_Prompt_. Copy the data exactly as it appears, and do not include any pictures.

_Input data_.
Content starts

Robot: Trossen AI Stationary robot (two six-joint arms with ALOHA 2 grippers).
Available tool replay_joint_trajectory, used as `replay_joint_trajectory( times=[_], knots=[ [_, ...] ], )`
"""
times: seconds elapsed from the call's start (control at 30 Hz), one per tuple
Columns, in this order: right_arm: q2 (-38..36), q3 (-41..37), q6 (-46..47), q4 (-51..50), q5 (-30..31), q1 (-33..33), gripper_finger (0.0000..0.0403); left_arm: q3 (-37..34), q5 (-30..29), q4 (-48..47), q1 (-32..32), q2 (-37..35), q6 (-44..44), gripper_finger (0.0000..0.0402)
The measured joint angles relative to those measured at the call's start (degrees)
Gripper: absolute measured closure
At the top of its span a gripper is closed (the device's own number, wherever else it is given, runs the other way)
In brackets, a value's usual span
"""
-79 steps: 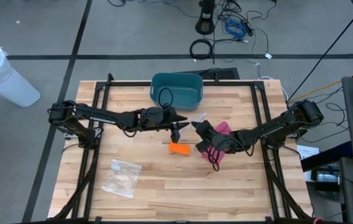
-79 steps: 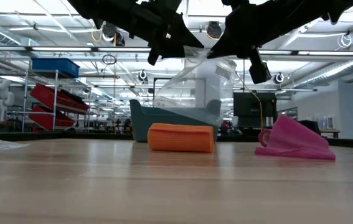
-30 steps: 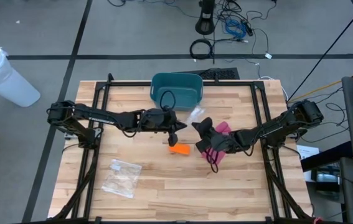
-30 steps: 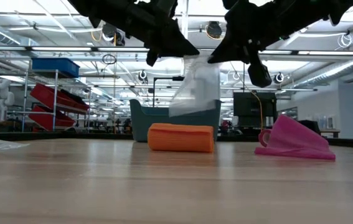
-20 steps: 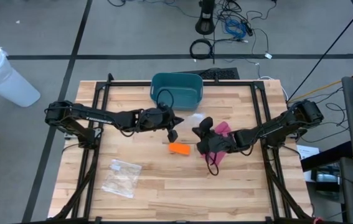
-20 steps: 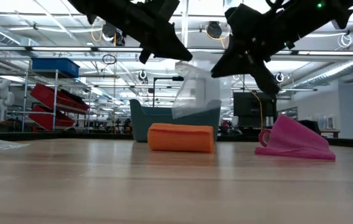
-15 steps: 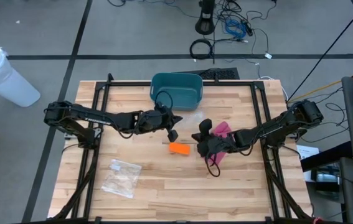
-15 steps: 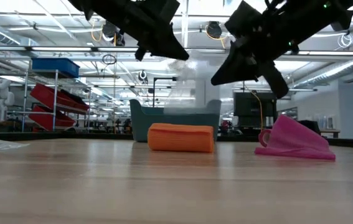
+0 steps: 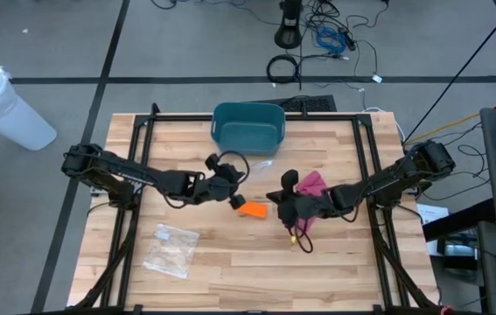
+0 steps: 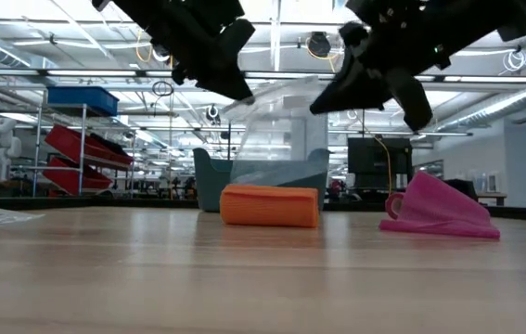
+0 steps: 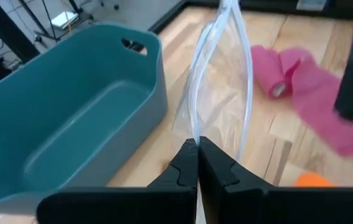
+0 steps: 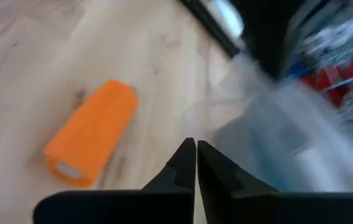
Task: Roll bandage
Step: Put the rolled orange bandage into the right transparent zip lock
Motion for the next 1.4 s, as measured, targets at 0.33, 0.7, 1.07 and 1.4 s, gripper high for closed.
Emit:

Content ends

_Task solution_.
Robot: Trossen AI Stationary robot (two six-joint arms with ALOHA 2 grippers).
Available tool replay_joint_trajectory, used as `replay_joint_trajectory( times=[_], knots=[ [_, ...] ], )`
"""
times: seconds elapsed from the call's start (control at 30 Hz), one per tuple
Columns, in this order: right_arm: q2 (-38..36), q3 (-41..37), q6 (-46..47), q4 (-51..50), q5 (-30..31), q1 (-33..33), gripper_finger (0.0000..0.0403); left_arm: q3 (-37..34), q5 (-30..29), q4 (-48..47), q1 (-32..32), q2 (-37..35), q6 (-44..44), gripper_finger (0.0000..0.0402)
The measured joint angles relative to those measured at the call's start (degrees)
Gripper: absolute measured closure
At the top of its span a gripper is closed (the device's own number, wherever else it is given, runs the other way)
In brackets, a value's usual span
"""
-79 steps: 
-79 steps: 
-30 steps: 
-30 steps: 
-20 steps: 
-20 steps: 
-15 steps: 
-15 steps: 
+0 steps: 
+0 steps: 
+0 steps: 
+0 steps: 
Task: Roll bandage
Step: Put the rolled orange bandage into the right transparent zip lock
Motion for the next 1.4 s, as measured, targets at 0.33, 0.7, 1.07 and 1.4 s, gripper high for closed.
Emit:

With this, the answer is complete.